• **Your goal**:
Reproduce word for word, from the entries below, the line with "My supervisor asked me to locate the succulent", the line with "- Gripper is the absolute measured closure", and every line between them, and nothing more.

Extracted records
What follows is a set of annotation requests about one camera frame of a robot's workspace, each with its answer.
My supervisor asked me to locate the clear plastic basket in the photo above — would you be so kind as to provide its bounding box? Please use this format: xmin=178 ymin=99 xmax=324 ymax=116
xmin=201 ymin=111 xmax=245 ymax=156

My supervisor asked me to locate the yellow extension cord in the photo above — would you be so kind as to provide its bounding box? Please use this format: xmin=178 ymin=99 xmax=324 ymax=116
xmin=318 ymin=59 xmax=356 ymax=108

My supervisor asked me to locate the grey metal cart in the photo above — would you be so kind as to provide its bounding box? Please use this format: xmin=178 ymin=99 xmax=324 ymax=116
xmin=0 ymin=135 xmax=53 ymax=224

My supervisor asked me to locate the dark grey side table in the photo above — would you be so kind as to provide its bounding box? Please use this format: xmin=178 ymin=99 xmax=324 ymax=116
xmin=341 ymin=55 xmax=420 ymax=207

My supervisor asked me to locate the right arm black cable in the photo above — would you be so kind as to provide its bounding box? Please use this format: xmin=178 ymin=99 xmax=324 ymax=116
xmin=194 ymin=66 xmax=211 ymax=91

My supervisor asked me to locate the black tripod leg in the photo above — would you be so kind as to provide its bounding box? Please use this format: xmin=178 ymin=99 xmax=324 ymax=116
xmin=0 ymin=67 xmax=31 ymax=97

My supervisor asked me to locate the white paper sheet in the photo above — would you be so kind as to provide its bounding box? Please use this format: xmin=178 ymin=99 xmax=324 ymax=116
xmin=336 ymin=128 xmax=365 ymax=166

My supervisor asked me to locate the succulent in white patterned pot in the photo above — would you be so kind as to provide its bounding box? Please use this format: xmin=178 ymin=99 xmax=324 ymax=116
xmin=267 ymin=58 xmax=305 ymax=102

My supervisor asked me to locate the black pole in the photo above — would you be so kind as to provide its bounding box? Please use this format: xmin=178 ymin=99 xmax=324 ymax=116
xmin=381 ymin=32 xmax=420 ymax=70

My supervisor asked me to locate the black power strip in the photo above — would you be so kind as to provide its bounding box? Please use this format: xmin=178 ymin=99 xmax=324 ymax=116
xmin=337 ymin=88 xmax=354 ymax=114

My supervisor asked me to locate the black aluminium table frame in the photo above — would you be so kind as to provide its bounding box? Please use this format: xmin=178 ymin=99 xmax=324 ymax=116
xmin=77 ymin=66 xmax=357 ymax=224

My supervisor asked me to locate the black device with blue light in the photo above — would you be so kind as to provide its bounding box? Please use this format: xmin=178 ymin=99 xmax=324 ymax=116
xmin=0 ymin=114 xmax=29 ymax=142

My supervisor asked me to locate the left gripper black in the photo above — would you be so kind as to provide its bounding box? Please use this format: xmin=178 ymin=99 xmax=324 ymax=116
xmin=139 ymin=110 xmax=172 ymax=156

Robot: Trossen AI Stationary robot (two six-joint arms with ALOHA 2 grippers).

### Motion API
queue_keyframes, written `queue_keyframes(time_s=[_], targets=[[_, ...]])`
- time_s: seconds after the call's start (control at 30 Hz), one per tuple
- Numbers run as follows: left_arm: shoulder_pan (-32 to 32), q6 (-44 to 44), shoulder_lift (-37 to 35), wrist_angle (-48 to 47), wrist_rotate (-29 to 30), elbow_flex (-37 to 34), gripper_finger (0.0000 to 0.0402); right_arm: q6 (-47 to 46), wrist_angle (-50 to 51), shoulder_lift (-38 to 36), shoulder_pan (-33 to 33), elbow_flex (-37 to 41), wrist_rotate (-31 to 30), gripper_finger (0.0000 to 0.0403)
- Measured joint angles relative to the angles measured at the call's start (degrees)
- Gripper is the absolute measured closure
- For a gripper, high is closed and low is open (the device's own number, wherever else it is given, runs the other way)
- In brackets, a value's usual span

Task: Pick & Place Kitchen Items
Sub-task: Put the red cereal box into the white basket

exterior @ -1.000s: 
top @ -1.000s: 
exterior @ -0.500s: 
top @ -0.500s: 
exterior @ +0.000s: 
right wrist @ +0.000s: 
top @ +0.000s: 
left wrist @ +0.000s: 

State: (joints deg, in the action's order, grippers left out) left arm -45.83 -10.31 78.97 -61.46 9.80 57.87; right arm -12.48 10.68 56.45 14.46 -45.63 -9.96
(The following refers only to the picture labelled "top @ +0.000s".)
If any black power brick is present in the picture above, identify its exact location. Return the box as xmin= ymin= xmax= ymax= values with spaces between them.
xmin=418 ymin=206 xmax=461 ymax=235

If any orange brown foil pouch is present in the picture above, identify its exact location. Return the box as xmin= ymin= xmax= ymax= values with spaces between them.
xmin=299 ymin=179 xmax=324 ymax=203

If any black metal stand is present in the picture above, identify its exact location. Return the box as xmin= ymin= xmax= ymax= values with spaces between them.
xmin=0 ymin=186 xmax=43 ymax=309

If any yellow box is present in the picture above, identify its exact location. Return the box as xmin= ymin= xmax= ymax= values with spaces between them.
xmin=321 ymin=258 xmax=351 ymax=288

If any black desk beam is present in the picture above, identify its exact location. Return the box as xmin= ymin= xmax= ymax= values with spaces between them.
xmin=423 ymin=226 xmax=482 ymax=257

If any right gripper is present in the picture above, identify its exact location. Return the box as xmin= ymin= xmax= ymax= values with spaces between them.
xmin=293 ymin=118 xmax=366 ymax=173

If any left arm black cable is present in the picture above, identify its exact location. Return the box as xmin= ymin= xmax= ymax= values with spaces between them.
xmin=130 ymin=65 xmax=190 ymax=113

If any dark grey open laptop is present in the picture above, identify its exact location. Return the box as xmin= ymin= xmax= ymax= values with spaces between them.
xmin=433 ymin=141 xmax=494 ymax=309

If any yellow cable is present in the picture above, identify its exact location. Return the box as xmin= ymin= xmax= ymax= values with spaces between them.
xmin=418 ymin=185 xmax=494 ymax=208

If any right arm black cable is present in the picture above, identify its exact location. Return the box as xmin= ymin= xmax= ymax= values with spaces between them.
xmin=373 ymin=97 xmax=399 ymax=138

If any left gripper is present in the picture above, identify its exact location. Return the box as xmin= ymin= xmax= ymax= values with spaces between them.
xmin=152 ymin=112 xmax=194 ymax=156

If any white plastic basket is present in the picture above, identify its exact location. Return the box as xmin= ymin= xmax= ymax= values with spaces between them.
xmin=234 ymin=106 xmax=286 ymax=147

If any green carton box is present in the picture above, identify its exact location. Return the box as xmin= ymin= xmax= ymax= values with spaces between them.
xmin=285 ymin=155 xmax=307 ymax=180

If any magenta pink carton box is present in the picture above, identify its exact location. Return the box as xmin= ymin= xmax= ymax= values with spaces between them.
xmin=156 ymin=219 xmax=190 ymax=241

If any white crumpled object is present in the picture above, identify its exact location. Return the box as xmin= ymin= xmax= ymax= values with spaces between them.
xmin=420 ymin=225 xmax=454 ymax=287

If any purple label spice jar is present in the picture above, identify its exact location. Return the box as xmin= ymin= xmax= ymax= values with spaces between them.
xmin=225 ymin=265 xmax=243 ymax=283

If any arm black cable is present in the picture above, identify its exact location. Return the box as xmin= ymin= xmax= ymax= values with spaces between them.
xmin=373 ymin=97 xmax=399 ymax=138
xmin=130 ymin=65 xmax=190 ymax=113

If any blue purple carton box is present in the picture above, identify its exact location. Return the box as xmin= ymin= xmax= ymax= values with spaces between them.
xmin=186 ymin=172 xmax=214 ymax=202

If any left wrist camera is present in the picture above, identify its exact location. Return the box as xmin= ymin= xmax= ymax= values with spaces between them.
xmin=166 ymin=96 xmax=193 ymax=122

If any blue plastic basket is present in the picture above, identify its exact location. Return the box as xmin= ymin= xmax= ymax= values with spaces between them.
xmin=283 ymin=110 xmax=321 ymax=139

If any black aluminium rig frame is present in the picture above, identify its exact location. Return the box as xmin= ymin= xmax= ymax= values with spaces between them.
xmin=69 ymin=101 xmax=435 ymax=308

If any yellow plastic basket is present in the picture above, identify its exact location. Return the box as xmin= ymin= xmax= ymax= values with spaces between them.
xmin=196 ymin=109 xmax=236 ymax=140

• **Finished exercise**:
My supervisor asked me to locate the succulent in white patterned pot in the photo above — would you be so kind as to provide its bounding box? Please use this format: xmin=178 ymin=99 xmax=324 ymax=116
xmin=267 ymin=58 xmax=305 ymax=102

My supervisor asked me to locate the black pole in the photo above — would you be so kind as to provide its bounding box? Please use this format: xmin=178 ymin=99 xmax=324 ymax=116
xmin=381 ymin=32 xmax=420 ymax=70

My supervisor asked me to locate the black power strip in the photo above — would you be so kind as to provide its bounding box? Please use this format: xmin=178 ymin=99 xmax=324 ymax=116
xmin=337 ymin=88 xmax=354 ymax=114

My supervisor asked me to locate the black aluminium table frame in the photo above — would you be so kind as to provide its bounding box? Please use this format: xmin=178 ymin=99 xmax=324 ymax=116
xmin=77 ymin=66 xmax=357 ymax=224

My supervisor asked me to locate the black device with blue light in the photo above — would you be so kind as to provide its bounding box? Please use this format: xmin=178 ymin=99 xmax=324 ymax=116
xmin=0 ymin=114 xmax=29 ymax=142

My supervisor asked me to locate the left gripper black in the photo above — would you be so kind as to provide its bounding box? Please use this format: xmin=178 ymin=99 xmax=324 ymax=116
xmin=139 ymin=110 xmax=172 ymax=156

Robot: Trossen AI Stationary robot (two six-joint arms with ALOHA 2 grippers).

### Motion API
queue_keyframes, written `queue_keyframes(time_s=[_], targets=[[_, ...]])`
- time_s: seconds after the call's start (control at 30 Hz), one per tuple
- Numbers run as follows: left_arm: shoulder_pan (-32 to 32), q6 (-44 to 44), shoulder_lift (-37 to 35), wrist_angle (-48 to 47), wrist_rotate (-29 to 30), elbow_flex (-37 to 34), gripper_finger (0.0000 to 0.0402); right_arm: q6 (-47 to 46), wrist_angle (-50 to 51), shoulder_lift (-38 to 36), shoulder_pan (-33 to 33), elbow_flex (-37 to 41), wrist_rotate (-31 to 30), gripper_finger (0.0000 to 0.0403)
- Measured joint angles relative to the angles measured at the call's start (degrees)
- Gripper is the absolute measured closure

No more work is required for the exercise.